Small portions matter more than what you eat. A few bites every 30 to 60 minutes is better than sitting down to a full meal. Your stomach’s motility is still sluggish from the alcohol, and overloading it will likely send you right back to the bathroom.
What Not to Do
Drinking more alcohol (“hair of the dog”) temporarily dulls hangover symptoms by slowing the metabolism of acetaldehyde, but it extends and worsens the cycle. You’re adding fresh inflammation to an already damaged stomach lining. Coffee is another common instinct that backfires: it’s acidic, increases stomach acid production, and acts as a diuretic when you’re already dehydrated. Skip both.
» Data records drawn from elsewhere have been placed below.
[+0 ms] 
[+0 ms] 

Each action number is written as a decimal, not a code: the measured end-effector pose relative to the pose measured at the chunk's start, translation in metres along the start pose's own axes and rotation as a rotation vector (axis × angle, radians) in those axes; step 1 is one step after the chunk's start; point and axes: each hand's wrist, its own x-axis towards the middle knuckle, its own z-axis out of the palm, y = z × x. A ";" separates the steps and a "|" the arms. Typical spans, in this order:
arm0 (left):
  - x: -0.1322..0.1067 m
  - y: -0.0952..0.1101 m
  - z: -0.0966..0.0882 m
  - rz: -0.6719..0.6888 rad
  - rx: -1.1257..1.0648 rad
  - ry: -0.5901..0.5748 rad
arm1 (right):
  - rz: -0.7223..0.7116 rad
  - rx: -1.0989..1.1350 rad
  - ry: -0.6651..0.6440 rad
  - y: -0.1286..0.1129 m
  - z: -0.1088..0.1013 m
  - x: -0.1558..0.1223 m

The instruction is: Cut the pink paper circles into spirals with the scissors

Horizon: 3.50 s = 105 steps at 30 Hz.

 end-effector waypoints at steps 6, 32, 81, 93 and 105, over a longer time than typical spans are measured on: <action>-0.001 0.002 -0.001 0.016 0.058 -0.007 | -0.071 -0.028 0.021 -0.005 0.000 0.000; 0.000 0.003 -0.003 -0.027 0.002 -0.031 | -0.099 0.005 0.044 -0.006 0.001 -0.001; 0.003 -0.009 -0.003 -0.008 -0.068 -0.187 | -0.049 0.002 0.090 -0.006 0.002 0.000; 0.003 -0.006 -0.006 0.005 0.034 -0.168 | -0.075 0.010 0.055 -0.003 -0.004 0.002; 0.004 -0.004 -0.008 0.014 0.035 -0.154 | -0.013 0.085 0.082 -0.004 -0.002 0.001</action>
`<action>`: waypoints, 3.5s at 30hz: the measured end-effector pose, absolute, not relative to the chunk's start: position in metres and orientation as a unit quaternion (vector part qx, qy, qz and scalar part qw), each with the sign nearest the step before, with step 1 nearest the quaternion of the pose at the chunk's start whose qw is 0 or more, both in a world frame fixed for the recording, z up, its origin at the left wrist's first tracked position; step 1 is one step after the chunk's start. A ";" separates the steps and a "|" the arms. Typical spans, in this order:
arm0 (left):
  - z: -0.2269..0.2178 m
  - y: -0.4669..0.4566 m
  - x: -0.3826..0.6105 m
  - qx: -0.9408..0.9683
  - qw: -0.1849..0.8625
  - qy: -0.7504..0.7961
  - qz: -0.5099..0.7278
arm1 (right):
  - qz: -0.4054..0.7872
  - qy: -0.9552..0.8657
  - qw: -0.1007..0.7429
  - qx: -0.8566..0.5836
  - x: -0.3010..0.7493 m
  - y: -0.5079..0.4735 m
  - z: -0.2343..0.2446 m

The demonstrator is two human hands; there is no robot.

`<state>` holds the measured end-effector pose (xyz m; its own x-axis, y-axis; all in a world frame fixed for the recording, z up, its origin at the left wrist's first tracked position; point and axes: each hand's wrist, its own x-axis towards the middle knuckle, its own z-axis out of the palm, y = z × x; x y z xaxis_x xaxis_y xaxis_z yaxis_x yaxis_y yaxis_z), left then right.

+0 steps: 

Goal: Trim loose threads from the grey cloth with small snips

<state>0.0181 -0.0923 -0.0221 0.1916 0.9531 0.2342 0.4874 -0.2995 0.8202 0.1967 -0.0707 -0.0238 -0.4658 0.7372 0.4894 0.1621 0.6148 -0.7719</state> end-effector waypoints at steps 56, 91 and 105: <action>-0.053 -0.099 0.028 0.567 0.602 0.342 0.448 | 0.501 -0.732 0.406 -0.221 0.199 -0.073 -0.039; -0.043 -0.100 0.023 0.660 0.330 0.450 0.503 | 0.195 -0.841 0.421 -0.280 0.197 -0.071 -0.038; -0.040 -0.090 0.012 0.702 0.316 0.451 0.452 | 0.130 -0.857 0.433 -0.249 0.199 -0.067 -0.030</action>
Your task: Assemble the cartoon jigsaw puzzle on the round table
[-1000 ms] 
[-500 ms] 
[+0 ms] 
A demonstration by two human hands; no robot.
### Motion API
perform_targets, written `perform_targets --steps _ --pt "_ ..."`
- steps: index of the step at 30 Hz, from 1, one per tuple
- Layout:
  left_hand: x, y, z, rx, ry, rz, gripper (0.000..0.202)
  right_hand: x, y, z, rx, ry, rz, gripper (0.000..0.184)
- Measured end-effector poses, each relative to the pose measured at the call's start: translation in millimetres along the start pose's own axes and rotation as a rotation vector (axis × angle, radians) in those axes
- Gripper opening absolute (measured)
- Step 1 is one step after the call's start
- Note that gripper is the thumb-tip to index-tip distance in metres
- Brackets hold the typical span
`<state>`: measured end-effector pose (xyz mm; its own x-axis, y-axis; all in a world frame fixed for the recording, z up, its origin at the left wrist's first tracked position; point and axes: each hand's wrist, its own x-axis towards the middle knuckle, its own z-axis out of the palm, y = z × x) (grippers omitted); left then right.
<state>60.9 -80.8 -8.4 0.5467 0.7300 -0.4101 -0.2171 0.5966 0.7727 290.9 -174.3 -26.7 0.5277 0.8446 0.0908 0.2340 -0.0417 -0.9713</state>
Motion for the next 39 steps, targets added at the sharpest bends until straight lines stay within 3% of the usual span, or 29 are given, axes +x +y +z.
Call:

Forcing yourself to vomit when you feel nauseated but aren’t actively throwing up is also counterproductive. Each episode of vomiting further depletes fluids and electrolytes and puts additional mechanical stress on your esophagus and stomach. Let the nausea pass rather than inducing it.
The Realistic Timeline
Hangover symptoms, including nausea, typically resolve within 8 to 24 hours. The vomiting itself usually stops sooner than that, often within a few hours of waking, especially if you follow the small-sip rehydration approach. The lingering queasiness and lack of appetite can hang around most of the day. Time is genuinely the most important factor: your body needs to finish clearing acetaldehyde and your stomach lining needs to begin repairing itself.
Signs This Isn’t a Normal Hangover
Most hangover vomiting, while miserable, resolves on its own. But alcohol poisoning is a medical emergency and can look like a bad hangover in the early stages. If someone is vomiting while unconscious or semi-conscious, breathing slowly or irregularly, has blue-tinged or pale skin, has a seizure, or cannot be woken up, call emergency services immediately. At very high blood alcohol levels (0.2 percent and above), vomiting is accompanied by hypothermia, confusion, and potential respiratory depression. Don’t assume someone will “sleep it off” if they’re showing these signs.
Vomiting blood, or vomit that looks like dark coffee grounds, also warrants immediate medical attention. This can indicate that the alcohol caused bleeding lesions in the stomach lining, which occasionally happens even from a single episode of heavy drinking.